_ABOUT THIS EXERCISE_.
Below are the records; give the number of their lines that contain the word "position" and nothing more.

[Stored items]
---------------
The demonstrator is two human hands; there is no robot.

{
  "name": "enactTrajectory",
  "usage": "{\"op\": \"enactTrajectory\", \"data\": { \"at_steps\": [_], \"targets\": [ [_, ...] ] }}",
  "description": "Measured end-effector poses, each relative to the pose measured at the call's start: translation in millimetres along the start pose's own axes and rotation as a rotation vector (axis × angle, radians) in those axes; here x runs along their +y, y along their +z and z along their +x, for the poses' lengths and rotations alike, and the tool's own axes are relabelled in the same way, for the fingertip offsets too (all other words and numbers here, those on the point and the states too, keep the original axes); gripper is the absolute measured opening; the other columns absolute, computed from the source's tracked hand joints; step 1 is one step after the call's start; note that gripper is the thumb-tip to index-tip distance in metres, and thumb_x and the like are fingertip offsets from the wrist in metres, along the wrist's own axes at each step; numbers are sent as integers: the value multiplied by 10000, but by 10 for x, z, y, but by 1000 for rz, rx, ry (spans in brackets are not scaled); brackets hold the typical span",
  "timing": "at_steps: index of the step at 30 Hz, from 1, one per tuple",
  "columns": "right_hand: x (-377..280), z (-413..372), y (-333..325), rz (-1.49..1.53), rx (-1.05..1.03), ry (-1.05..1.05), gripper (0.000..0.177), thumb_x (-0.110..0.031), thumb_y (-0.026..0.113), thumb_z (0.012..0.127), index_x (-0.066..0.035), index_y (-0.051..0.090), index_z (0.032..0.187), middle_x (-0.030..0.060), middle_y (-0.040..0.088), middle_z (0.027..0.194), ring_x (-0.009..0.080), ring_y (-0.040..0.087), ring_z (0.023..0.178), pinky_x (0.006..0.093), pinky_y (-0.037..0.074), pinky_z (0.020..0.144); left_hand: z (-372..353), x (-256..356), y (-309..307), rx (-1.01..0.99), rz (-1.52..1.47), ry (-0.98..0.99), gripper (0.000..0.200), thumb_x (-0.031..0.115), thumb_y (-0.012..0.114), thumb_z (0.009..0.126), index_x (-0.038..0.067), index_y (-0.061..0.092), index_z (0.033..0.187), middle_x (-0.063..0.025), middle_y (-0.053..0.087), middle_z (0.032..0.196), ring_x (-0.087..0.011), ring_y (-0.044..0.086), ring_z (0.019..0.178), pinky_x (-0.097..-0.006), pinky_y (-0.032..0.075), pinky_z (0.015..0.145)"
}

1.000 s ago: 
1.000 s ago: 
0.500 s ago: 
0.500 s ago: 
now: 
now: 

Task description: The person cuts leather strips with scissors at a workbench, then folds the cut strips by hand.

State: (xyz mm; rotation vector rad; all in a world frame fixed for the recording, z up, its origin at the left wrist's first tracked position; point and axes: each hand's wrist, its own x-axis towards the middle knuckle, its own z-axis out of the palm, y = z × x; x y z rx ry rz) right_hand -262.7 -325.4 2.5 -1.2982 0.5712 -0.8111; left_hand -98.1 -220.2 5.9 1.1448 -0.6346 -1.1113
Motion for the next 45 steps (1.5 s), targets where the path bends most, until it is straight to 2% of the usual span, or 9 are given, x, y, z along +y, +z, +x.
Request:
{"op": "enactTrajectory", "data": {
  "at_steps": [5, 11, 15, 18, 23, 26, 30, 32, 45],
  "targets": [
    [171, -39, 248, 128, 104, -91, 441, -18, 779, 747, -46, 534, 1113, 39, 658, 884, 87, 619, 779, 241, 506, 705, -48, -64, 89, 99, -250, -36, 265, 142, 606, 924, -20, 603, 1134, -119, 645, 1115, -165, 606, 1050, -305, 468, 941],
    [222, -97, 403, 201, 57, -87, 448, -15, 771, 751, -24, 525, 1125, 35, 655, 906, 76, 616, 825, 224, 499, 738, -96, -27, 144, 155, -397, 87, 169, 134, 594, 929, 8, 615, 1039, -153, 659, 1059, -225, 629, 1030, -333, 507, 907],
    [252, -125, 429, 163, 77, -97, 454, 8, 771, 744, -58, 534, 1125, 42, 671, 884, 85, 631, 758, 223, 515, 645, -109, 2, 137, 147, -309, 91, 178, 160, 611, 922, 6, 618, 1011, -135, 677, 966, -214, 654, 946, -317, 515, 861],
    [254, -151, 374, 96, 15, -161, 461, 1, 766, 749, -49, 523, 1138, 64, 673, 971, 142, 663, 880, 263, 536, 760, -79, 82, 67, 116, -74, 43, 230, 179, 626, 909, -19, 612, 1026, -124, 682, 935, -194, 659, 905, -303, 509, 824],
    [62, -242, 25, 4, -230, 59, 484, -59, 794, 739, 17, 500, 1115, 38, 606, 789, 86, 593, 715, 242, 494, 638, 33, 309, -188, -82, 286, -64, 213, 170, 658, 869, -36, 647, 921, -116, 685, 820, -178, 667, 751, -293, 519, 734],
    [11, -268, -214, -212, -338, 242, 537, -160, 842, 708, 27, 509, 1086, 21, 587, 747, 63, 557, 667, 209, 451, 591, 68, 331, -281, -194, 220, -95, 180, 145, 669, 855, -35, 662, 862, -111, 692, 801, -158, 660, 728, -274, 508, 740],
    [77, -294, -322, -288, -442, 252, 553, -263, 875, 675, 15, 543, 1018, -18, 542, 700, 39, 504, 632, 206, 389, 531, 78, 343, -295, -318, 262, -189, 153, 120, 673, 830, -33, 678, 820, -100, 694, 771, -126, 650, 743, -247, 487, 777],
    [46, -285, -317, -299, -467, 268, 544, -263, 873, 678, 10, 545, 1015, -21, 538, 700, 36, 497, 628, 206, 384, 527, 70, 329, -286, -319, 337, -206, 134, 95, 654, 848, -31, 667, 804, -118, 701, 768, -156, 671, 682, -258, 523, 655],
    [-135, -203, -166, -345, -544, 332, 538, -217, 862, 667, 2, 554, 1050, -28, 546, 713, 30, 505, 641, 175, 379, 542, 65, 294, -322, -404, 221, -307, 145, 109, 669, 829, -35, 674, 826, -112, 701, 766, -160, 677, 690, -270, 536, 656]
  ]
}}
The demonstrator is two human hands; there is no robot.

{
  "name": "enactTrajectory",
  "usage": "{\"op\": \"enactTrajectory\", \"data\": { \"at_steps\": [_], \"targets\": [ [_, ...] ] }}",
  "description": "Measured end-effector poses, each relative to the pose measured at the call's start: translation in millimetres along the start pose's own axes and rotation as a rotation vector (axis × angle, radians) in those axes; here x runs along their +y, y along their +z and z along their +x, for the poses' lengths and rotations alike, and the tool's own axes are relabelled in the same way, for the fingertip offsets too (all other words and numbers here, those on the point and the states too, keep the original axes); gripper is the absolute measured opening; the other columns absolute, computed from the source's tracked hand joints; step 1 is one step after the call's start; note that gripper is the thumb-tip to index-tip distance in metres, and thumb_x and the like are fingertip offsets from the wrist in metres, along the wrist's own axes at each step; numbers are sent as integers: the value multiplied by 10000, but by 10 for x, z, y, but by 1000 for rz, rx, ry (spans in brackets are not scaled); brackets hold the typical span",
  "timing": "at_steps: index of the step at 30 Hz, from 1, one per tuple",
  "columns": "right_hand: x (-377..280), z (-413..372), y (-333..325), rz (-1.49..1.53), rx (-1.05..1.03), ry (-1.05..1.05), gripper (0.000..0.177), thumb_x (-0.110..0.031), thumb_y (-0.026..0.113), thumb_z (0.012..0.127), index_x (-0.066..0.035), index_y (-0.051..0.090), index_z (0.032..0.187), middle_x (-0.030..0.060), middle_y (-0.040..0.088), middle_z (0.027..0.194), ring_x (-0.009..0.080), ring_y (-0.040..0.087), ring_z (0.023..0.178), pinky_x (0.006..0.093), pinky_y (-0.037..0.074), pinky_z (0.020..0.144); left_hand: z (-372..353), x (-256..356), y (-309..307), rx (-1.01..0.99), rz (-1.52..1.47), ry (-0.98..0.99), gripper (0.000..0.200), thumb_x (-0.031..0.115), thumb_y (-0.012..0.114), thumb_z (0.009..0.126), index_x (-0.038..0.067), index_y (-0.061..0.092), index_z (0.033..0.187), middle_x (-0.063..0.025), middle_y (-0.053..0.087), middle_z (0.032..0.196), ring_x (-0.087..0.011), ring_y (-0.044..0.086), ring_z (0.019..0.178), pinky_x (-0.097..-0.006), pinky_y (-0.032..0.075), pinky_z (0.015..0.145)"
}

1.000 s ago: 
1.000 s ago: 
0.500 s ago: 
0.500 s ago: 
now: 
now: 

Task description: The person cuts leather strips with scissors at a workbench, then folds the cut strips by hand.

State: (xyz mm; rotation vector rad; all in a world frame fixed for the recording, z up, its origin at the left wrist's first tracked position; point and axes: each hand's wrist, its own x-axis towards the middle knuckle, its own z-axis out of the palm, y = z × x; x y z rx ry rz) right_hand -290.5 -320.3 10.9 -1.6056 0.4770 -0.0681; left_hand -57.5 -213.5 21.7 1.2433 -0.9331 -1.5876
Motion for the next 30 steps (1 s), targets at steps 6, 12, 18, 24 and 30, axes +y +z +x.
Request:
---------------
_EXERCISE RESULT_.
2